▶ [Exercise]: Return every line of the data that contains the string "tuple".

▶ [Information]:
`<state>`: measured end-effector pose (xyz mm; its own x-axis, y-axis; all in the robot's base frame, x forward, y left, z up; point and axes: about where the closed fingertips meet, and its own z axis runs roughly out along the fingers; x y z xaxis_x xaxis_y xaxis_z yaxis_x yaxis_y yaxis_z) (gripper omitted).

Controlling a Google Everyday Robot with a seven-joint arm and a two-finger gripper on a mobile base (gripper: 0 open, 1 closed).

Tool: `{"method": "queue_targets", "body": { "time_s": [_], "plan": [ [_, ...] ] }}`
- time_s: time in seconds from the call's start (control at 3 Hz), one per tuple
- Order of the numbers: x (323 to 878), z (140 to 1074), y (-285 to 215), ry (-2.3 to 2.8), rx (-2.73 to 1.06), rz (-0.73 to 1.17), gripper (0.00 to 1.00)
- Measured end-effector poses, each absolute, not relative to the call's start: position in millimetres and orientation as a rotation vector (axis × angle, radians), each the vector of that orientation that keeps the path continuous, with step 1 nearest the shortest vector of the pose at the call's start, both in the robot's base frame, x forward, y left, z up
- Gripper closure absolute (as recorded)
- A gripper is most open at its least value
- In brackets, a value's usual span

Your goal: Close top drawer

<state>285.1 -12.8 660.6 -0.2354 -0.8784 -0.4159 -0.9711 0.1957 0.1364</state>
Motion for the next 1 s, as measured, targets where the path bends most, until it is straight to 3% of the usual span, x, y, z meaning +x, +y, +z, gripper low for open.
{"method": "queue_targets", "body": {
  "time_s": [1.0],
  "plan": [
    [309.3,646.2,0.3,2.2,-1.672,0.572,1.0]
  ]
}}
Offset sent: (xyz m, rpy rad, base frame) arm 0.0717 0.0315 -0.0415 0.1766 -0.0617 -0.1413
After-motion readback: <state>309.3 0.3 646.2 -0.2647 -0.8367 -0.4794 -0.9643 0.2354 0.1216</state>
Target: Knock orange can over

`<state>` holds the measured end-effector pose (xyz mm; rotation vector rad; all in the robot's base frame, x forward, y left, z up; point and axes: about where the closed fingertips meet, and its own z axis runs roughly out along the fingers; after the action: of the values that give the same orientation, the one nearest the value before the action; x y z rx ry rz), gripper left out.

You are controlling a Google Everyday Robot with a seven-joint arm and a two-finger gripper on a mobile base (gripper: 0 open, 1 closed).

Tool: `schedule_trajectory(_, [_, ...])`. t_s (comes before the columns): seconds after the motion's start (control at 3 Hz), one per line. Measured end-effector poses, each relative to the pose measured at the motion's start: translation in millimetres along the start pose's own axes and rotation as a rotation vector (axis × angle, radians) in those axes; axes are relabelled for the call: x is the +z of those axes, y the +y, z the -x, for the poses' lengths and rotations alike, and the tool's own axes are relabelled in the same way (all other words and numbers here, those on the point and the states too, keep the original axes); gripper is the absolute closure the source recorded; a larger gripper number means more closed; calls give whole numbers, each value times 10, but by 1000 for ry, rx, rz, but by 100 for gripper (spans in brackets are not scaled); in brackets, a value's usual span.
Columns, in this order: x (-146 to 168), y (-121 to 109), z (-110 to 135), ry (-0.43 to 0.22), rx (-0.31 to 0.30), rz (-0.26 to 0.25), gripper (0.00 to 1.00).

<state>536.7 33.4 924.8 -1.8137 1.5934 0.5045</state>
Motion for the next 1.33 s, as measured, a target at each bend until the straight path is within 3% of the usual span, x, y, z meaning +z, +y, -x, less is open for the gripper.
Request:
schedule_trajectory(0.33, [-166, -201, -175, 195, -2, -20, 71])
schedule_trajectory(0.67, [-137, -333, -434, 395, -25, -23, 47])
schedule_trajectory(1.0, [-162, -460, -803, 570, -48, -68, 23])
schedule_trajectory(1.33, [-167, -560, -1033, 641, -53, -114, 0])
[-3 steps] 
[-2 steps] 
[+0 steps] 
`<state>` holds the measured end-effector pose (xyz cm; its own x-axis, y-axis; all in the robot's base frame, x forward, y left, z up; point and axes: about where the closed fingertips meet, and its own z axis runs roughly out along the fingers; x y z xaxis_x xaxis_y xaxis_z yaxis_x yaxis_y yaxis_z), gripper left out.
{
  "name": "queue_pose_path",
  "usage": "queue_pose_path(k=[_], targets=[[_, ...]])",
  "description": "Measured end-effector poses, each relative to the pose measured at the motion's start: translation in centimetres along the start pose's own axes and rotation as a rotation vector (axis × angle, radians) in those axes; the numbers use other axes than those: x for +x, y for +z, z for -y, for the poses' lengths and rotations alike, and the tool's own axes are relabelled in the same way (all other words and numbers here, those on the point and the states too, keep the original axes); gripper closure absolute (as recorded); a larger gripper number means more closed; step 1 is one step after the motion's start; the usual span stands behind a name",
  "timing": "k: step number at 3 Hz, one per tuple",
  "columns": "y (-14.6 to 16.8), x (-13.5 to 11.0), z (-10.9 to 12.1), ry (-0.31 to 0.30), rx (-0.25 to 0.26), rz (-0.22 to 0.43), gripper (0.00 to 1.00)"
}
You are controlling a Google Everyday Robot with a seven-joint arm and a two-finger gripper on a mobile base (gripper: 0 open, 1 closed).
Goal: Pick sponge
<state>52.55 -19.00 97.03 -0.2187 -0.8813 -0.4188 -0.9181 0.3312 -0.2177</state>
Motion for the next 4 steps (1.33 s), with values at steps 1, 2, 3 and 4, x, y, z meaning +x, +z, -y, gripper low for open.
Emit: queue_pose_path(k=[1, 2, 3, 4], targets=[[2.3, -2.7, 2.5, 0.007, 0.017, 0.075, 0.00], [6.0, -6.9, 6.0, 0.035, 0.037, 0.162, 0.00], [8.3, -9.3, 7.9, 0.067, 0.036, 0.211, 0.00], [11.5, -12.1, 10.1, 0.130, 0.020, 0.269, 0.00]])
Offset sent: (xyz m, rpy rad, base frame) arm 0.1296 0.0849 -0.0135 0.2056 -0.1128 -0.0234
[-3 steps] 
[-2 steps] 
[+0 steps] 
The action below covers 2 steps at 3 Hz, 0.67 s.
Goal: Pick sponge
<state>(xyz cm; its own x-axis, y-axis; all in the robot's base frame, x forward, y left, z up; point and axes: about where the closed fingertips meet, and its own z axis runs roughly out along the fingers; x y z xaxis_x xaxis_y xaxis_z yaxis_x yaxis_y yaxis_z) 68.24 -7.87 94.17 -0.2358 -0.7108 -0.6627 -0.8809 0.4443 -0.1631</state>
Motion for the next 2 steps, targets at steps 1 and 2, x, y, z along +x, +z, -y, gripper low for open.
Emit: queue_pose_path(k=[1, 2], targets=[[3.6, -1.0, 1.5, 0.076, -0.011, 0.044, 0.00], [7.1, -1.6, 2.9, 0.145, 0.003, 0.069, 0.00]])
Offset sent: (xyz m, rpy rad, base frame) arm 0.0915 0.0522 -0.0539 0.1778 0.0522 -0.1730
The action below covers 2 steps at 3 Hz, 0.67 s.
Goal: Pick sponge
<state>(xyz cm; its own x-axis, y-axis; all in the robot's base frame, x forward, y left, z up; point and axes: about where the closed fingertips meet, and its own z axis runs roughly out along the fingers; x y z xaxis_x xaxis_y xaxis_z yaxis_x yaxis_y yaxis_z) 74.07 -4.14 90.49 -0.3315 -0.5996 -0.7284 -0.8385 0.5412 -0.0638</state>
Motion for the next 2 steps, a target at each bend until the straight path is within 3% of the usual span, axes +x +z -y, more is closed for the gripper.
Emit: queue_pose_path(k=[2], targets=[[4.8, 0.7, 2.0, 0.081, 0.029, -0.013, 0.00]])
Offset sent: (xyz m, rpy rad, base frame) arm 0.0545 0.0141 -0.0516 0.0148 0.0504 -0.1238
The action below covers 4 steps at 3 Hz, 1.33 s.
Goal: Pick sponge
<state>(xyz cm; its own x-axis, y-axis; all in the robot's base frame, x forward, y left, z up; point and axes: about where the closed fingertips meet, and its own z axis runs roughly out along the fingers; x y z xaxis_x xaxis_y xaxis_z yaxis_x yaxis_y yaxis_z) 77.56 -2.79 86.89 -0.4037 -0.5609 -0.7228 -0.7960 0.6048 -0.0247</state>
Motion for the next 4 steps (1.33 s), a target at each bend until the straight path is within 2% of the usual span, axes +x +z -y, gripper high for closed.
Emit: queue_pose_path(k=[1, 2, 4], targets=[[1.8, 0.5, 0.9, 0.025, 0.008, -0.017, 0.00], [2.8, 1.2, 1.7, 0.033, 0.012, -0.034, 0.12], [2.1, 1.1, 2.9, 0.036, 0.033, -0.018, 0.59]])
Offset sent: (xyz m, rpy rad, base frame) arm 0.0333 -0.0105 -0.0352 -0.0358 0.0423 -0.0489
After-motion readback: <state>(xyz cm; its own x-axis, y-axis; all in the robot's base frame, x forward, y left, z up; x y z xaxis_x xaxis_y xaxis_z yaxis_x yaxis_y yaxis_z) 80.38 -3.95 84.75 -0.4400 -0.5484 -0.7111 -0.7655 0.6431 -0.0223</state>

▶ [Solution for this exercise]:
- time_s: time in seconds from the call's start (control at 3 Hz), one per tuple
  "timing": "k: step number at 3 Hz, one per tuple",

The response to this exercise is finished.